• **What you should do**
Please write out the entire listing below exactly, excluding its pictures.

[Collected material Boundary: Start]

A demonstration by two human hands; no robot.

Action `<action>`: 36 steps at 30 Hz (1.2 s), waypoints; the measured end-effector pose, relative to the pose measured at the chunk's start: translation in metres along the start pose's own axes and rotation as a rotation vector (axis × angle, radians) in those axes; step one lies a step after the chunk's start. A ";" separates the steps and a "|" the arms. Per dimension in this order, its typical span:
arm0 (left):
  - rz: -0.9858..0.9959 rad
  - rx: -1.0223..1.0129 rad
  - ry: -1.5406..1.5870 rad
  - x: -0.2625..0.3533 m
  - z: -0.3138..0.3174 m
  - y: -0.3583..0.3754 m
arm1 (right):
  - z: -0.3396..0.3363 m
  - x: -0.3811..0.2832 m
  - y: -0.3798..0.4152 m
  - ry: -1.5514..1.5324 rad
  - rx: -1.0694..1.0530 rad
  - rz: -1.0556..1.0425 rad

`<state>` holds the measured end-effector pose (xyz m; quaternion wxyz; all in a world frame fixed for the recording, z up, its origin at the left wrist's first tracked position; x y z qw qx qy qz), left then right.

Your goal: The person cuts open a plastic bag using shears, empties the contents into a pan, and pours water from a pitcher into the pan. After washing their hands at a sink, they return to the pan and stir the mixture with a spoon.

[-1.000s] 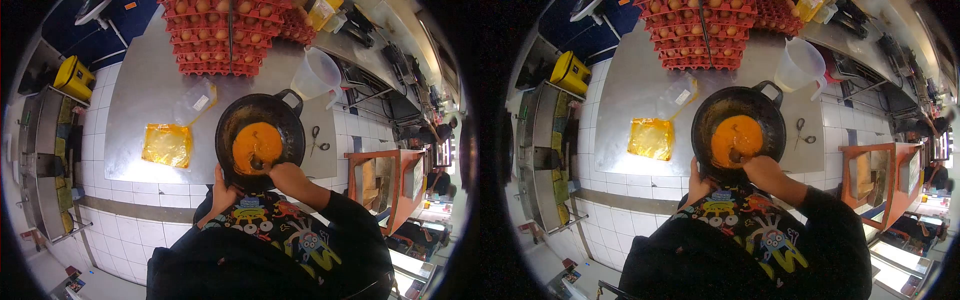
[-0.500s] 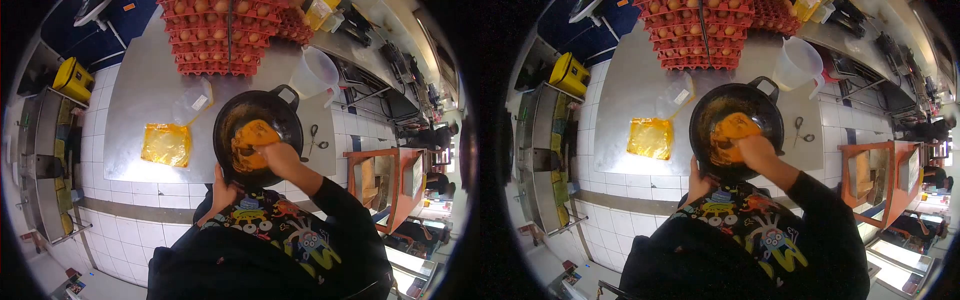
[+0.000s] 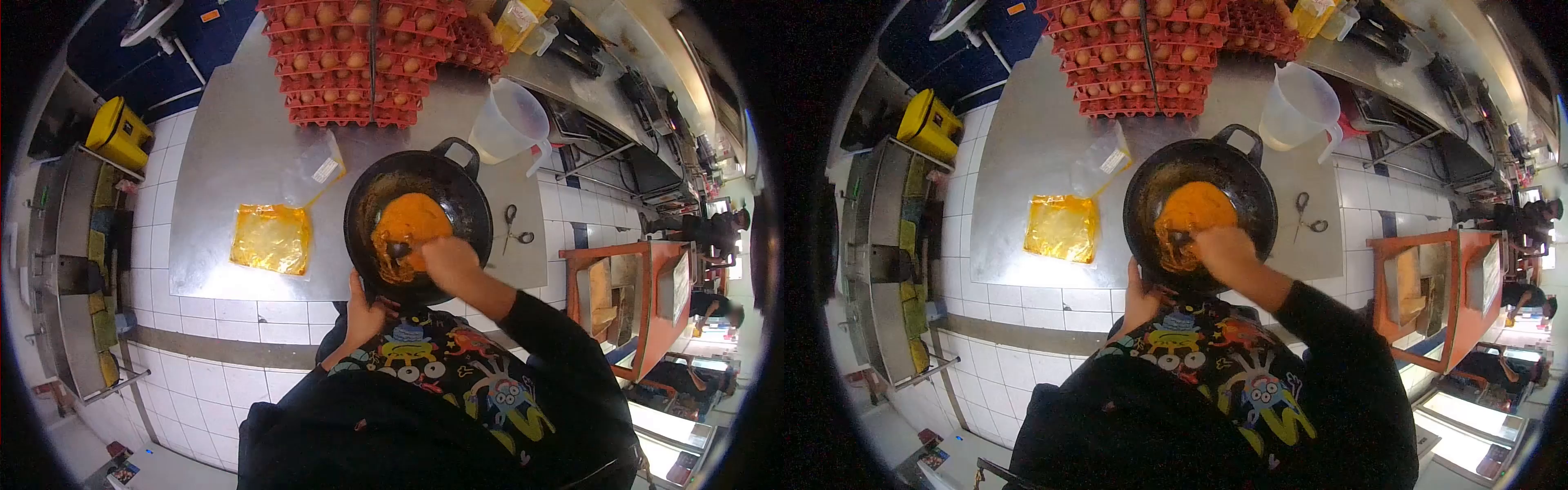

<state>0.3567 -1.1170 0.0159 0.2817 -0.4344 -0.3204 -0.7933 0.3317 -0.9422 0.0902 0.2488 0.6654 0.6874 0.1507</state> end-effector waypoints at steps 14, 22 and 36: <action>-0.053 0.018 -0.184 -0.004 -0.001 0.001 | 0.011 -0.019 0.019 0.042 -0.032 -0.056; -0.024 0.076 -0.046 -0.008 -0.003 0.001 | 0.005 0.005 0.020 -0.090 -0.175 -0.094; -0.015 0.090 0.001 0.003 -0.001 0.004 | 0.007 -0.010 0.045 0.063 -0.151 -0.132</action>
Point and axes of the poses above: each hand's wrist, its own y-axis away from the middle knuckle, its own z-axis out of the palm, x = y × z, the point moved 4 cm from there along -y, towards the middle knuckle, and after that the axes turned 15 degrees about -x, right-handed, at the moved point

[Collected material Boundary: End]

• **Reply to the task**
A demonstration by two human hands; no robot.

Action `<action>`: 36 steps at 30 Hz (1.2 s), waypoints; the measured end-effector pose, relative to the pose measured at the chunk's start: translation in metres along the start pose's own axes and rotation as a rotation vector (axis × angle, radians) in those axes; step one lies a step after the chunk's start. A ";" separates the steps and a "|" the arms. Per dimension in this order, its typical span:
arm0 (left):
  - rz: -0.9858..0.9959 rad
  - rx: -1.0223..1.0129 rad
  - ry: -1.5406..1.5870 rad
  - x: -0.2625..0.3533 m
  - z: -0.3138..0.3174 m
  - y: -0.3583..0.3754 m
arm1 (right):
  - z: -0.3396..0.3363 m
  - x: -0.3811..0.2832 m
  - y: -0.3798..0.4152 m
  - ry: -1.5514..1.5324 rad
  - rx: -1.0694..1.0530 rad
  - rz: -1.0556..1.0425 rad

`<state>` holds the measured end-effector pose (xyz m; quaternion wxyz; all in a world frame fixed for the recording, z up, its origin at the left wrist's first tracked position; x y z qw qx qy qz), left then right.

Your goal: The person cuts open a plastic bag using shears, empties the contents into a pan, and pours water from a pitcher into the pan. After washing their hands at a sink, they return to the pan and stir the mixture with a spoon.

[-1.000s] 
[-0.500s] 
[+0.000s] 

<state>0.3567 -1.1170 0.0159 0.2817 -0.4344 -0.3204 -0.7933 0.3317 -0.9422 0.0902 0.2488 0.6654 0.6874 0.1507</state> end-effector waypoints at steps 14, 22 and 36: <action>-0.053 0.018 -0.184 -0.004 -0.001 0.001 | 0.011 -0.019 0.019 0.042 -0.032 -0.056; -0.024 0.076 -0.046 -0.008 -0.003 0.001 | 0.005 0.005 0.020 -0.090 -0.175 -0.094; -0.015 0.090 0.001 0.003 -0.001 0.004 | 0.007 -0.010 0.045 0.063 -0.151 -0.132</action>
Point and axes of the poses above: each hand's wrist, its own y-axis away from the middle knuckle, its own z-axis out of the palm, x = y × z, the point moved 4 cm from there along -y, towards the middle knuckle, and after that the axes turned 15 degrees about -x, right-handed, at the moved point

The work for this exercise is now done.